→ Exercise description: State how many lines of the entries include the string "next", please, leaving out everything but the number.

→ Input material:

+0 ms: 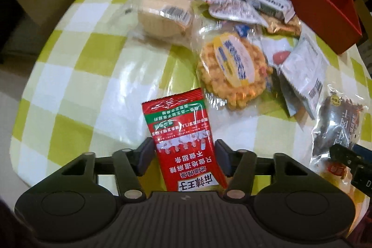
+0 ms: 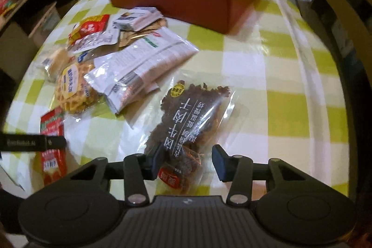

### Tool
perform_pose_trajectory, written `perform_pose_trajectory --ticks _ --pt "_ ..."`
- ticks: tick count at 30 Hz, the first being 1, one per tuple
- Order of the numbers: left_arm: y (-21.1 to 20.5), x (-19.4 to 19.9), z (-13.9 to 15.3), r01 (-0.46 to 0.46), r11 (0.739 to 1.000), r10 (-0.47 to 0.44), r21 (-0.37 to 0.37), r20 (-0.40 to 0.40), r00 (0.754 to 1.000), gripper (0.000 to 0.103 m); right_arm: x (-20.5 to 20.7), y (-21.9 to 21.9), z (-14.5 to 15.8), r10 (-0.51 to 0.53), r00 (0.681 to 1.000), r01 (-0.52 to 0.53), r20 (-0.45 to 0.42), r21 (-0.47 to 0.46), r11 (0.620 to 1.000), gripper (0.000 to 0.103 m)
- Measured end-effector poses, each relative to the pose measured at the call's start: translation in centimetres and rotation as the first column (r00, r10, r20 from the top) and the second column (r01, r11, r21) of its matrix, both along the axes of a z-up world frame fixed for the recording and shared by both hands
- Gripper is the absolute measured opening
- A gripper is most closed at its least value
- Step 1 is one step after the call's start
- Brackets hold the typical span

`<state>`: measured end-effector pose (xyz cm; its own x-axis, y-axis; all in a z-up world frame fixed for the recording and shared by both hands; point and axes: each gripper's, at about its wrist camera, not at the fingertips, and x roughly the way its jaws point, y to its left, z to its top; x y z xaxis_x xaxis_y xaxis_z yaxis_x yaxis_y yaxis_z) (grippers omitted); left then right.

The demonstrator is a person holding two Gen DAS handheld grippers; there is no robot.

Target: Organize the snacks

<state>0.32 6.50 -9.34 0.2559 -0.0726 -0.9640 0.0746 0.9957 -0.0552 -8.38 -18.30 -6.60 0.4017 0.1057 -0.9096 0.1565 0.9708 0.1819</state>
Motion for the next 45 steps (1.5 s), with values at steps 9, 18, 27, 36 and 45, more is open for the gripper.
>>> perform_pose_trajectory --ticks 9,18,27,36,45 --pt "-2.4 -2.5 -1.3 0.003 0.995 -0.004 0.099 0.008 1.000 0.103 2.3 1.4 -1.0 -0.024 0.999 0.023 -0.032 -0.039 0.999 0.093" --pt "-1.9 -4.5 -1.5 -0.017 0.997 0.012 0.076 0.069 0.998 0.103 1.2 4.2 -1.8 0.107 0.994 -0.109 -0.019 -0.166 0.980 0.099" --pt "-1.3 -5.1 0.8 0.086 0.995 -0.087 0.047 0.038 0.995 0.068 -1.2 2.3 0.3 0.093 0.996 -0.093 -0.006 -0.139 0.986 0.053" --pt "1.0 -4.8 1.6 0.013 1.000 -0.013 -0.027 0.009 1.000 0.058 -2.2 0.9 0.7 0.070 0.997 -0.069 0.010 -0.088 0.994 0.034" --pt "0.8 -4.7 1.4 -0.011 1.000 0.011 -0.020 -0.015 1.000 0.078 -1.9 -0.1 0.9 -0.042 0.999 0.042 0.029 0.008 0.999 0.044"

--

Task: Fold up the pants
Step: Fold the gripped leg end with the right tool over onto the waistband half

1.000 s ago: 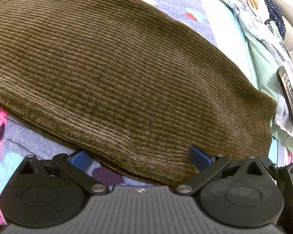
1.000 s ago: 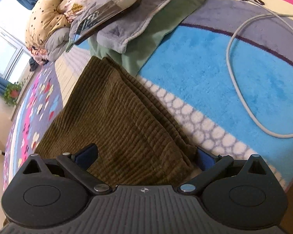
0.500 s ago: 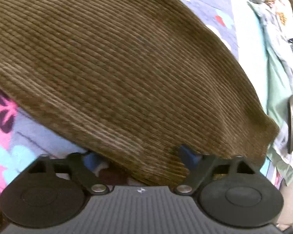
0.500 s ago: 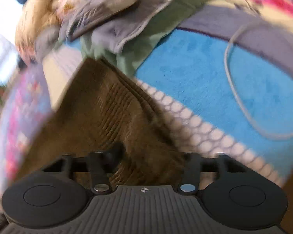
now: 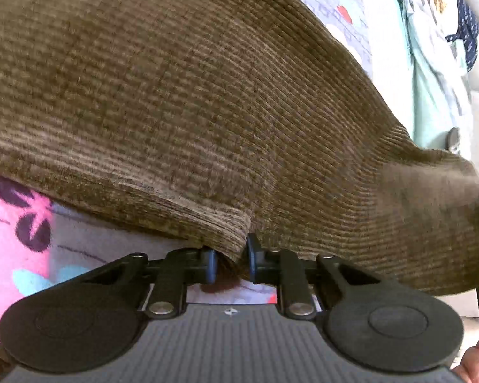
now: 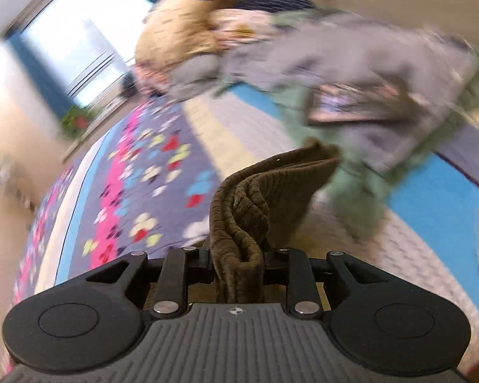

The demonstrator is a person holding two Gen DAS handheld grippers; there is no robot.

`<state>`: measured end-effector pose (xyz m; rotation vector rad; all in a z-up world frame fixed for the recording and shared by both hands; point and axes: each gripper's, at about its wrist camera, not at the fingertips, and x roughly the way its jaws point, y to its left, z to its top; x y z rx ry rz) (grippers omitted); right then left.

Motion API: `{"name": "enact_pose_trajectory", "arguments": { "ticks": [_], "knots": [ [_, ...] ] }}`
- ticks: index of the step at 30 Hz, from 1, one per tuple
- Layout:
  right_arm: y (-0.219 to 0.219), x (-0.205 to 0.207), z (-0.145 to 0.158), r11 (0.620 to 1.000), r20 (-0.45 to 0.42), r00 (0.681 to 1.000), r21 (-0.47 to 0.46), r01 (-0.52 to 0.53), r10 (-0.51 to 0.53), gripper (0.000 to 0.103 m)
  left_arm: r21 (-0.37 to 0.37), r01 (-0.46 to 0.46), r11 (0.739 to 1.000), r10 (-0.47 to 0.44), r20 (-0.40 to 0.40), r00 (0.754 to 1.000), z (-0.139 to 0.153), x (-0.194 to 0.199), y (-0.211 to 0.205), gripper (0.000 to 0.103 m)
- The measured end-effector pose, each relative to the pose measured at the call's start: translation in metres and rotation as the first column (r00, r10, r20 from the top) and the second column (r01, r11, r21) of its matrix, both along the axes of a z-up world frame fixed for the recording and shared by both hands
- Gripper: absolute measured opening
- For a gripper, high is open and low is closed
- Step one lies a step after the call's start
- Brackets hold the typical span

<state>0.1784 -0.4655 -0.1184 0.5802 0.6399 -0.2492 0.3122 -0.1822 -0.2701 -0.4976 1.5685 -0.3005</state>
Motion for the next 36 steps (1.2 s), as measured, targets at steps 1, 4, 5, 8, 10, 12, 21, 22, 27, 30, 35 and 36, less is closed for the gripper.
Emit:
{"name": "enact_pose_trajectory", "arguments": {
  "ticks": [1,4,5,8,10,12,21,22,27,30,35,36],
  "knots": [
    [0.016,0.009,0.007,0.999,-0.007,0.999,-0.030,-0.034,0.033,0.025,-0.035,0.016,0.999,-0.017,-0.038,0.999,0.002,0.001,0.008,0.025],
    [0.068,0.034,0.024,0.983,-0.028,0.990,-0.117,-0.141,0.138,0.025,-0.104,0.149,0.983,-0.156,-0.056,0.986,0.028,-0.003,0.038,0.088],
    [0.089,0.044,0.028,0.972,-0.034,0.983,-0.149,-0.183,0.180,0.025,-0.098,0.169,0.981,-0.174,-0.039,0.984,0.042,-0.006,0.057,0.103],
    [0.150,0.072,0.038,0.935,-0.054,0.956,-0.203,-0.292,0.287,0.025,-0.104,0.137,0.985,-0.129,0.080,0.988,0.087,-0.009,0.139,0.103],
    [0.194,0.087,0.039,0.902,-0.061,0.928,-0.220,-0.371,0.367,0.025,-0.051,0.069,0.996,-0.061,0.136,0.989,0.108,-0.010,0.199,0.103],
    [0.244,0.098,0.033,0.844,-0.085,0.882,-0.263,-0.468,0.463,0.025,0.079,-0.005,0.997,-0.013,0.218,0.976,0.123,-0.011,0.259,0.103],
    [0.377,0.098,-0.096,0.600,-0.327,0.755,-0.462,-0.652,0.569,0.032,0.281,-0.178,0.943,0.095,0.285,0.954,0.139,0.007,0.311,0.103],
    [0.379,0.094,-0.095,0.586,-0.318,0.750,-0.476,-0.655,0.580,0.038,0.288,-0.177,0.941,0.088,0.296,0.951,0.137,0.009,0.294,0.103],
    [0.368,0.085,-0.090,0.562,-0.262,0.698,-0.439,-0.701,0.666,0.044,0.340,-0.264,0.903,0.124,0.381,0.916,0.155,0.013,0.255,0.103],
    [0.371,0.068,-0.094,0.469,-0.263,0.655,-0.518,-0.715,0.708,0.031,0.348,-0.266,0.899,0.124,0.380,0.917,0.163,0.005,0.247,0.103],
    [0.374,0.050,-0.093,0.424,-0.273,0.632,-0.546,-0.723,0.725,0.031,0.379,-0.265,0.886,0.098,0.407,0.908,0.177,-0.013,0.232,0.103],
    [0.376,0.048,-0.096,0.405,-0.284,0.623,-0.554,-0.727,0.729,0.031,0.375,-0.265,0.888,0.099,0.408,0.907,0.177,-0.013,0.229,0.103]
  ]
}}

→ Result for this task: 2